Like all colonial societies, Australia has secrets. The way we treat Indigenous people is still mostly a secret. For a long time, the fact that many Australians came from what was called “bad stock” was a secret.
“Bad stock” meant convict forebears: those like my great-great grandmother, Mary Palmer, who was incarcerated here, at the Female Factory in Parramatta in 1823.
According to nonsense spun by numerous aunts – who had irresistible bourgeois ambitions – Mary Palmer and the man she married, Francis McCarthy, were a lady and a gentleman of Victorian property and propriety.
In fact, Mary was the youngest member of a gang of wild young women, mostly Irish, who operated in the East End of London. Known as “The Ruffians”, they kept poverty at bay with the proceeds of prostitution and petty theft.
The Ruffians were eventually arrested and tried, and hanged – except Mary, who was spared because she was pregnant.
She was just 16 years old when she was manacled in the hold of a ship under sail, the Lord Sidmouth, bound for New South Wales “for the term of her natural life”, said the judge.
The voyage took five months, a purgatory of sickness and despair. I know what she looked like because, some years ago, I discovered an extraordinary ritual in St Mary’s Cathedral in Sydney.
Every Thursday, in a vestry, a nun would turn the pages of a register of Irish Catholic convicts – and there was Mary, described as “not more than 4ft in height, emaciated and pitted with the ravages of small pox”.
When Mary’s ship docked at Sydney Cove, no one claimed her as a servant or a skivvy. She was a “third class” convict and one of “the inflammable matter of Ireland”. Did her newly born survive the voyage? I don’t know.
They sent her up the Parramatta River to the Female Factory, which had distinguished itself as one of the places where Victorian penal experts were testing their exciting new theories. The treadwheel was introduced in the year Mary arrived, 1823. It was an implement of punishment and torture.
The Cumberland Pilgrim described the Female Factory as “appallingly hideous … the recreation ground reminds one of the Valley of the Shadow of Death”.
Arriving at night, Mary had nothing to sleep on, only boards and stone and straw, and filthy wool full of ticks and spiders. All the women underwent solitary confinement. Their heads were shaved and they were locked in total darkness with the whine of mosquitoes.

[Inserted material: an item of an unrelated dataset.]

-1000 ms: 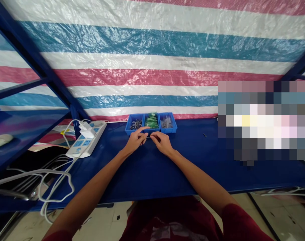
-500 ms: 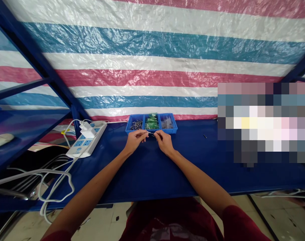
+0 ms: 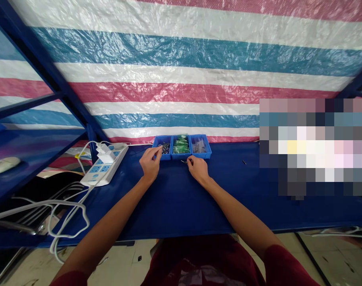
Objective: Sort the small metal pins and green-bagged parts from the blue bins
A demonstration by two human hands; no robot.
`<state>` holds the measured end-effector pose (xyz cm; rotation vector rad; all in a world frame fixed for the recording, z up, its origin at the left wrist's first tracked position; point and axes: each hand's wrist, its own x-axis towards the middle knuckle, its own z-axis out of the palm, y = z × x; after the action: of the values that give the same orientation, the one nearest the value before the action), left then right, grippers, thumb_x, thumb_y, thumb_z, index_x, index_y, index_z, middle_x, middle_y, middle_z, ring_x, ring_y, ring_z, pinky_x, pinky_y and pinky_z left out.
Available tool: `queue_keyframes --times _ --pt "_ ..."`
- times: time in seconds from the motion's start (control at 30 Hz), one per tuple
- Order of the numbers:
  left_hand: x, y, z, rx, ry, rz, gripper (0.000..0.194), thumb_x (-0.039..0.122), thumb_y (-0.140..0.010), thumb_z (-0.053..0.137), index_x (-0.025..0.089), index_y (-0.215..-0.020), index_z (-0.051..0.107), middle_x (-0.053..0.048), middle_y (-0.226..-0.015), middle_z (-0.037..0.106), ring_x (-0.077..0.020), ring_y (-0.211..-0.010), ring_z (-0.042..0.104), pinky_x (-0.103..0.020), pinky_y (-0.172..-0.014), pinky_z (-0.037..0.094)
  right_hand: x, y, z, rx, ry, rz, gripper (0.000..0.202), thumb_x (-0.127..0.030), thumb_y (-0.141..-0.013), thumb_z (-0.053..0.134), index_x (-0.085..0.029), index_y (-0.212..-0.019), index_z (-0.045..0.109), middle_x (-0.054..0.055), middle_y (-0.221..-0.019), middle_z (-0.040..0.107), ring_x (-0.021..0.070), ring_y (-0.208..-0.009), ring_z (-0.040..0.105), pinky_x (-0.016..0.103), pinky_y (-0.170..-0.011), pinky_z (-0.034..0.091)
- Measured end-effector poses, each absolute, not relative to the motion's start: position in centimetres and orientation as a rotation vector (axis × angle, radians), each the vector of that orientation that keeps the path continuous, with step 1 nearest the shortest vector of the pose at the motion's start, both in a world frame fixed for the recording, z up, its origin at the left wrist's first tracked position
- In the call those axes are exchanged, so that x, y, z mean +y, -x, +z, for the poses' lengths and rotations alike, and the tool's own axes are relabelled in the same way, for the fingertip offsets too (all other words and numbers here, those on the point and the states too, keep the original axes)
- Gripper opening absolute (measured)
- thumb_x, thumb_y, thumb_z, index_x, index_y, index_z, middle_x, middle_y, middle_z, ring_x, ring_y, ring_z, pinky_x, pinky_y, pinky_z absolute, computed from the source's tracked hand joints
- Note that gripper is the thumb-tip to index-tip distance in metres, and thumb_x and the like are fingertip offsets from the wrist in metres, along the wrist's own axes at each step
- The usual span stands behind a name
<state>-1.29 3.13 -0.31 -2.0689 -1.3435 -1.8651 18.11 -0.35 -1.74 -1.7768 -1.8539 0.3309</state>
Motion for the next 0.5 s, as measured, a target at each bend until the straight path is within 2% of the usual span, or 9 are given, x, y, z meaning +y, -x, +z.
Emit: queue_keyframes --times 0.13,0.2,0.3,0.5 --pt "4.4 2.3 -1.0 -1.361 2.145 -1.621 0.02 0.029 -0.09 0.056 0.019 -0.094 0.073 -0.006 -0.088 0.072 -0.0188 -0.079 0.062 -0.031 -0.074 0.048 -0.2 -18.1 -1.6 -1.928 1.893 0.323 0.019 -0.024 -0.09 0.049 -0.022 -0.101 0.065 0.004 -0.094 0.071 0.0189 -0.087 0.064 0.025 -0.066 0.039" --pt "4.7 2.4 -1.4 -1.426 2.183 -1.428 0.023 0.029 -0.09 0.055 0.02 -0.103 0.07 -0.008 -0.098 0.072 -0.0228 -0.091 0.062 -0.036 -0.081 0.046 -0.2 -18.1 -1.5 -1.959 1.899 0.312 0.017 -0.026 -0.091 0.049 -0.022 -0.099 0.064 0.004 -0.095 0.07 0.0181 -0.087 0.064 0.025 -0.067 0.039" --pt "4.8 2.3 -1.7 -1.487 2.214 -1.226 0.027 0.028 -0.089 0.054 0.02 -0.112 0.066 -0.009 -0.11 0.068 -0.0262 -0.102 0.058 -0.039 -0.084 0.043 -0.3 -18.1 -1.6 -1.997 1.921 0.29 0.014 -0.027 -0.09 0.052 -0.021 -0.094 0.063 0.004 -0.096 0.069 0.0184 -0.089 0.063 0.025 -0.067 0.039" --pt "3.9 1.6 -1.3 -1.203 2.4 -1.292 0.021 0.022 -0.092 0.049 0.02 -0.094 0.07 -0.007 -0.1 0.069 -0.0219 -0.097 0.06 -0.037 -0.086 0.044 -0.1 -18.1 -2.0 -2.088 1.906 0.288 0.013 -0.025 -0.09 0.052 -0.02 -0.091 0.063 0.006 -0.097 0.069 0.0196 -0.09 0.063 0.026 -0.067 0.039"
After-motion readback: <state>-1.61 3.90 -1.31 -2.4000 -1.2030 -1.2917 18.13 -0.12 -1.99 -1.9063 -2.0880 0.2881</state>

There was no division by age or crime. Mary and the other women were called “the intractables”. With a mixture of horror and admiration, the attorney general at the time, Roger Terry, described how the women had “driven back with a volley of stones and staves” soldiers sent to put down their rebellion. More than once, they breached the sandstone walls and stormed the community of Parramatta.

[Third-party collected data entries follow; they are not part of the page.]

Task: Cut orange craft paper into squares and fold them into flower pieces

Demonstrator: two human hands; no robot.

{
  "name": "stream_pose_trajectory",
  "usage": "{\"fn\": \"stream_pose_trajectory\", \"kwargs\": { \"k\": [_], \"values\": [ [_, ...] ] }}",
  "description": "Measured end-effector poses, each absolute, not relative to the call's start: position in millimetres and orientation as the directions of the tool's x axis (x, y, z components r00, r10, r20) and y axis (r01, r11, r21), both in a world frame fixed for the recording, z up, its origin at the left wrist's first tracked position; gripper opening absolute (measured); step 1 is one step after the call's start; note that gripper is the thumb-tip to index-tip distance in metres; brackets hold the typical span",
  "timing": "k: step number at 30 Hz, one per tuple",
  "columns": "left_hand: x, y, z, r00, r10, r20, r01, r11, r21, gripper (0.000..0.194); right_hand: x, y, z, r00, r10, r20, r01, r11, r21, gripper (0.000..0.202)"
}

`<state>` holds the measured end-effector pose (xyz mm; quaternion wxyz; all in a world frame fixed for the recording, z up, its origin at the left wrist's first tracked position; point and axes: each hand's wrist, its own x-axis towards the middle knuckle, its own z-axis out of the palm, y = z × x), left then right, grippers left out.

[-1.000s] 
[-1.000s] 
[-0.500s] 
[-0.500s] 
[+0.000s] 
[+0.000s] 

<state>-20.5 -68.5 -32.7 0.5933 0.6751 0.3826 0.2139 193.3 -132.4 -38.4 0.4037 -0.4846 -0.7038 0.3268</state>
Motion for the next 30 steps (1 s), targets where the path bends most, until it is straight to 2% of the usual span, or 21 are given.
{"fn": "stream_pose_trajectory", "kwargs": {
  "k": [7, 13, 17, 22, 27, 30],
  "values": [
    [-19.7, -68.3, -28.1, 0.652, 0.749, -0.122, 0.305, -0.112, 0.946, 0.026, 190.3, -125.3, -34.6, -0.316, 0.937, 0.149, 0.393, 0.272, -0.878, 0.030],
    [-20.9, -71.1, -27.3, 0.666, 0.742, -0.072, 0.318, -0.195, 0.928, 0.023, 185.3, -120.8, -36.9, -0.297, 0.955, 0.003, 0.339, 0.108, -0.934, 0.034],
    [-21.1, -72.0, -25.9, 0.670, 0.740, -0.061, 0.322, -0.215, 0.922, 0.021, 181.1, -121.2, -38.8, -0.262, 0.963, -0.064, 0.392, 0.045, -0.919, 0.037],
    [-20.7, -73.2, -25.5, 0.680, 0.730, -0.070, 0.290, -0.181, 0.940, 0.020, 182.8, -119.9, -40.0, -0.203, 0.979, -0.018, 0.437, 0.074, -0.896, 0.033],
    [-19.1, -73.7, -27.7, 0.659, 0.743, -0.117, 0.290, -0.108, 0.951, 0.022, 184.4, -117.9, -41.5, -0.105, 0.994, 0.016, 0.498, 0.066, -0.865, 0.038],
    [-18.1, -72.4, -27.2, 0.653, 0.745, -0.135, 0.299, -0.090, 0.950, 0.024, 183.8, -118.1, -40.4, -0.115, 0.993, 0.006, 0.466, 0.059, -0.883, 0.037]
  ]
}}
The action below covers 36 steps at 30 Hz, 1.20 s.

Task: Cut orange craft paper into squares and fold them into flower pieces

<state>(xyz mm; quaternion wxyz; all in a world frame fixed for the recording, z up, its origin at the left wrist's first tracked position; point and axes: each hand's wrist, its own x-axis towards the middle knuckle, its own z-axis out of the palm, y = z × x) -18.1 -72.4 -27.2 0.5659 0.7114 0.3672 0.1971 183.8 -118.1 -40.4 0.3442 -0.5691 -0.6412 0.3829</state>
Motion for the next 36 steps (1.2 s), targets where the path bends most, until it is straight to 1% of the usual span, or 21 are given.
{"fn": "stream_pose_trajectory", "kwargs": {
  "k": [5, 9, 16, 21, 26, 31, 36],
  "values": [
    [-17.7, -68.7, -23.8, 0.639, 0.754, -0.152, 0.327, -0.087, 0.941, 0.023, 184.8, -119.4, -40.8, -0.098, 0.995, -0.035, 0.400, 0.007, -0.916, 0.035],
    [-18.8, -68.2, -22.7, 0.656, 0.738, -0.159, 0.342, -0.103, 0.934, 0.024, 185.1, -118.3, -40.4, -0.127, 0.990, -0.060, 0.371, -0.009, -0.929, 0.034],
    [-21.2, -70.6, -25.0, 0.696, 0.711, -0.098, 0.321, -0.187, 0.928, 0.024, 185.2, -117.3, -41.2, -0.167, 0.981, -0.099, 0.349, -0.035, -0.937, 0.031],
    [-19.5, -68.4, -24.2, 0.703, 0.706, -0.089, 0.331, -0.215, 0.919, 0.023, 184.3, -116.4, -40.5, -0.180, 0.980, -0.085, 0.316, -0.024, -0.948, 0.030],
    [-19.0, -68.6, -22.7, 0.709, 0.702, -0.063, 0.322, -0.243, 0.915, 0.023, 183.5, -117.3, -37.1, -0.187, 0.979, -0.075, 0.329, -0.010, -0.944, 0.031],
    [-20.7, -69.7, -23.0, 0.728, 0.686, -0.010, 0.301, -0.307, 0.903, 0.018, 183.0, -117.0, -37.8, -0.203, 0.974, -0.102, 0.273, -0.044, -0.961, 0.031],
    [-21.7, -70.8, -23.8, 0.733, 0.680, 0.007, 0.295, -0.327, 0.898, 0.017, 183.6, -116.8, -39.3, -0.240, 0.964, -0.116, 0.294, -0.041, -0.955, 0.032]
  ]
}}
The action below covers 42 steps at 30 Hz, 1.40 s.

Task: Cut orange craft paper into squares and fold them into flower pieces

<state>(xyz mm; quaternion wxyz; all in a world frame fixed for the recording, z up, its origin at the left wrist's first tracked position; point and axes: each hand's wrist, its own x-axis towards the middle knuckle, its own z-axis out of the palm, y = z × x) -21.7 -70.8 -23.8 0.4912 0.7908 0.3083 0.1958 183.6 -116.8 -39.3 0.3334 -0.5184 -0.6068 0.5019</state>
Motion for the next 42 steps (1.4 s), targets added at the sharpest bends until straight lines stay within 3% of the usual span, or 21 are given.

Missionaries sent from England to repair the souls of the women were given similar short shrift.
I am so proud of her.
Then there was “courting day”. Once a week, “bereft gentlemen” (whomever they might be) were given first pick, followed by soldiers, then male convicts.

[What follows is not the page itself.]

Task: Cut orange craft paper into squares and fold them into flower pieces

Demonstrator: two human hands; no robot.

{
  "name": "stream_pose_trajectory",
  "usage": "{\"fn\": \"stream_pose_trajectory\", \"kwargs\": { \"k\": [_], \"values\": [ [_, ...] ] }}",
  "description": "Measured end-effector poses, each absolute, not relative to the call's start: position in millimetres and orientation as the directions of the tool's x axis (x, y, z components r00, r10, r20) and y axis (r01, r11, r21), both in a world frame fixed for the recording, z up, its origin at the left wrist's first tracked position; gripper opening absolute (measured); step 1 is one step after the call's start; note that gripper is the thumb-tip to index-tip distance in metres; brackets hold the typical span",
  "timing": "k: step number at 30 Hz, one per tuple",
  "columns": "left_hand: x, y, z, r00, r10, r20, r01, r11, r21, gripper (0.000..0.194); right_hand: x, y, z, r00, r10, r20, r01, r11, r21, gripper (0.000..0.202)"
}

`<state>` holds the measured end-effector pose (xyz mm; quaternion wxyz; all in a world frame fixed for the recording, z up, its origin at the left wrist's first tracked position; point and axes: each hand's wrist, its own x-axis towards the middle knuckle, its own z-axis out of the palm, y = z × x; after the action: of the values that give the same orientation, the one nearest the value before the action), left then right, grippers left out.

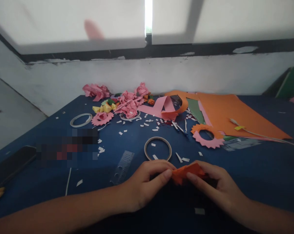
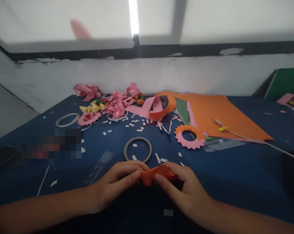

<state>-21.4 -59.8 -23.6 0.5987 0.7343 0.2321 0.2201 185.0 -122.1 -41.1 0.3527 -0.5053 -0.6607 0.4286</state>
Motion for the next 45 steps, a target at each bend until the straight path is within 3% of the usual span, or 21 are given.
{"fn": "stream_pose_trajectory", "kwargs": {
  "k": [12, 29, 35, 45],
  "values": [
    [-16.6, -64.2, -23.0, 0.667, 0.730, -0.150, 0.154, 0.061, 0.986, 0.021, 180.5, -122.7, -37.9, -0.196, 0.981, 0.016, 0.442, 0.103, -0.891, 0.025],
    [-11.0, -65.0, -32.8, 0.643, 0.744, -0.183, 0.103, 0.153, 0.983, 0.024, 177.0, -125.2, -43.2, -0.179, 0.972, 0.152, 0.610, 0.231, -0.758, 0.024],
    [-13.4, -64.5, -37.6, 0.654, 0.737, -0.171, 0.224, 0.027, 0.974, 0.029, 178.3, -124.5, -43.9, -0.201, 0.974, 0.107, 0.600, 0.209, -0.772, 0.025],
    [-18.2, -70.4, -33.8, 0.676, 0.729, 0.108, 0.252, -0.366, 0.896, 0.026, 176.4, -122.4, -45.2, -0.183, 0.983, 0.028, 0.563, 0.128, -0.816, 0.034]
  ]
}}
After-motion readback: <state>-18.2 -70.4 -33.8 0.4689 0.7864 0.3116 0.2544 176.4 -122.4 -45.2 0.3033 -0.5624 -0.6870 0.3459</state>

Some of the women found “finery” and primped urgently, as if an inspecting male might provide a way out of their predicament. Others turned their backs should an aspiring mate be an “old stringybark fella” down from the bush.
During all this, the matron would shout out what she called “the good points” of each woman, which was a revelation to all.
In this way, my great-great grandparents met each other. I believe they were well matched.
Francis McCarthy had been transported from Ireland for the crime of “uttering unlawful oaths” against his English landlord. That was the charge levelled at the Tolpuddle Martyrs.
I am so proud of him.
Mary and Francis were married at St Mary’s Church, later St Mary’s Cathedral, on 9 November 1823 with four other convict couples. Eight years later, they were granted their “ticket of leave” and Mary her “conditional pardon” by one colonel Snodgrass, the captain general of New South Wales – the condition being she could never leave the colony.
Mary bore 10 children and they lived out hard lives, loved and respected by all accounts, to their 90th year.
My mother knew the secret about Mary and Francis. On her wedding day in 1922, and in defiance of her own family, she and my father came to these walls to pay tribute to Mary and the intractables. She was proud of her “bad stock”.
I sometimes wonder: where is this spirit today? Where is the spirit of the intractables among those who claim to represent us and those of us who accept, in supine silence, the corporate conformity that is characteristic of much of the modern era in so-called developed countries?
Where are those of us prepared to “utter unlawful oaths” and stand up to the authoritarians and charlatans in government, who glorify war and invent foreign enemies and criminalise dissent and who abuse and mistreat vulnerable refugees to these shores and disgracefully call them “illegals”.
Mary Palmer was “illegal”. Francis McCarthy was “illegal”. All the women who survived the Female Factory and fought off authority were “illegal”.
The memory of their courage and resilience and resistance should be honoured, not traduced, in the way we are today. For only when we recognise the uniqueness of our past – our Indigenous past and our proud convict past – will this nation achieve true independence.